Give the data again exactly, from its opening line through the line in which "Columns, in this" appears.

→ **Data excerpt**:
--- START ---
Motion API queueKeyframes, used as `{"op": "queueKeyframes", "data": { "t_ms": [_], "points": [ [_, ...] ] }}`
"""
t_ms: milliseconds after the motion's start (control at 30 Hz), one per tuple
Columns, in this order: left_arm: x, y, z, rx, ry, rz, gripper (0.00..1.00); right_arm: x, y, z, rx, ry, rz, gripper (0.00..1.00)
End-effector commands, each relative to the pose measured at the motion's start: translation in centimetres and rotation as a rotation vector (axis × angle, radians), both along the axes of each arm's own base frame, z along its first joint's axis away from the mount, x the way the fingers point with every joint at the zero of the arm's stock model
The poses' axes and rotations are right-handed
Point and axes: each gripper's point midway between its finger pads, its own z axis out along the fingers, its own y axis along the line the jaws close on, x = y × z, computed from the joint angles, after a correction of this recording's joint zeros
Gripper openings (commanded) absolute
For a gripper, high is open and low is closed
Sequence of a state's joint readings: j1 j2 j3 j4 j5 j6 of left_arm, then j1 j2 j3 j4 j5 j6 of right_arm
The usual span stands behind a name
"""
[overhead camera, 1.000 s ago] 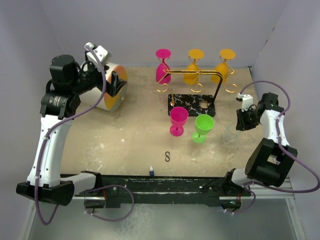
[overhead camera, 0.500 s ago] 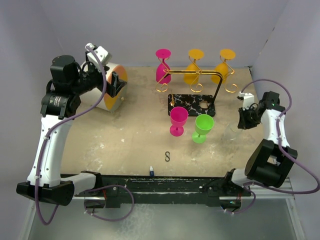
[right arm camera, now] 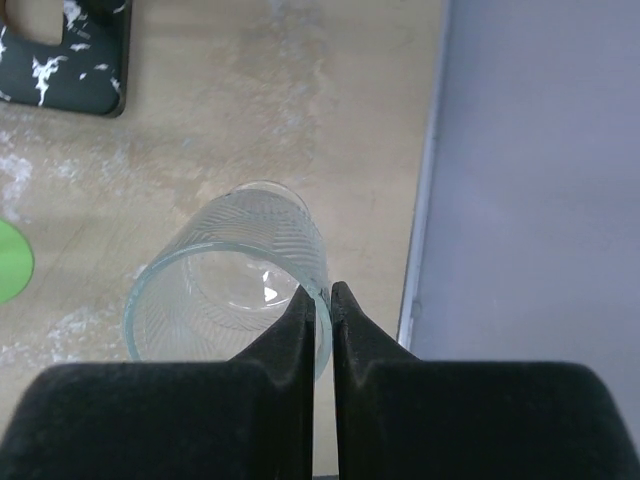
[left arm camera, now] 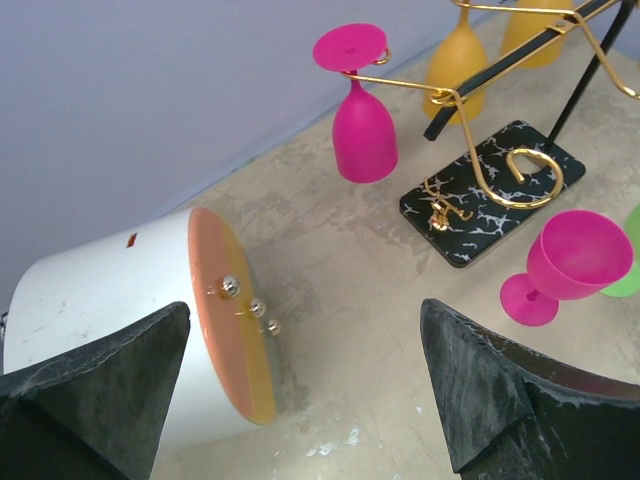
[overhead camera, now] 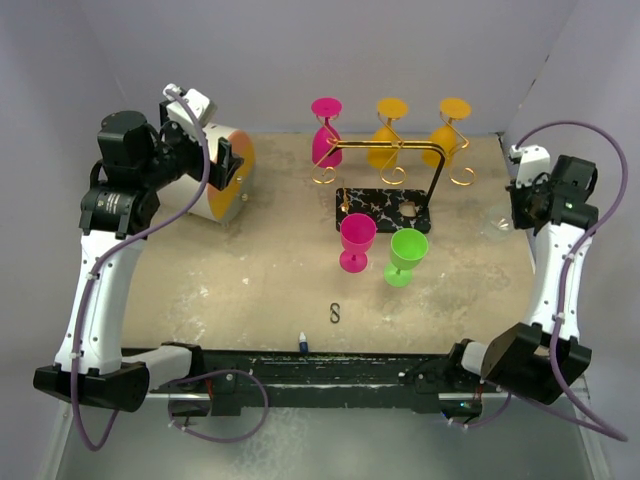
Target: Place the wine glass upside down on the wine glass rack
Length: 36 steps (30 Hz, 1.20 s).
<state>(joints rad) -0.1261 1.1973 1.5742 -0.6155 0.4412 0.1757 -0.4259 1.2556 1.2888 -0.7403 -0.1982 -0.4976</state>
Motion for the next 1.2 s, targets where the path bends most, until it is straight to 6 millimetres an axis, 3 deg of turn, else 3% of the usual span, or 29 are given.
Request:
{"op": "queueKeyframes", "data": {
  "t_ms": [0,333,567,933,1167],
  "points": [
    [-0.1,1.4,2.7,-0.005,-0.086,0.073,0.99,1.4,-1.8,6.3,-0.077,-0.207,-0.111,0.00],
    [-0.8,0.4,3.6,-0.028,-0.090,0.008,0.99,2.1,0.3,16.9,-0.043,-0.510,-0.082,0.00],
    [-1.7,-2.0,3.6,-0.094,-0.046,-0.129,0.99,2.0,3.5,23.4,0.010,-0.697,0.019,0.00],
    [0.3,-2.6,3.3,-0.138,-0.015,-0.133,0.99,3.8,11.6,30.0,0.143,-0.851,0.253,0.00],
    [2.0,-3.1,3.0,-0.155,-0.001,-0.145,0.99,4.2,17.6,31.8,0.280,-0.875,0.484,0.00]
  ]
}}
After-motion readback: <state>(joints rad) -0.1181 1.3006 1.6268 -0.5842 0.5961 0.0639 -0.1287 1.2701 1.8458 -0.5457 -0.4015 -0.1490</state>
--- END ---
→ **Written solution**:
Motion API queueKeyframes, used as `{"op": "queueKeyframes", "data": { "t_ms": [_], "points": [ [_, ...] ] }}`
"""
t_ms: milliseconds after the motion's start (control at 30 Hz), one per tuple
Columns, in this order: left_arm: x, y, z, rx, ry, rz, gripper (0.00..1.00); right_arm: x, y, z, rx, ry, rz, gripper (0.00..1.00)

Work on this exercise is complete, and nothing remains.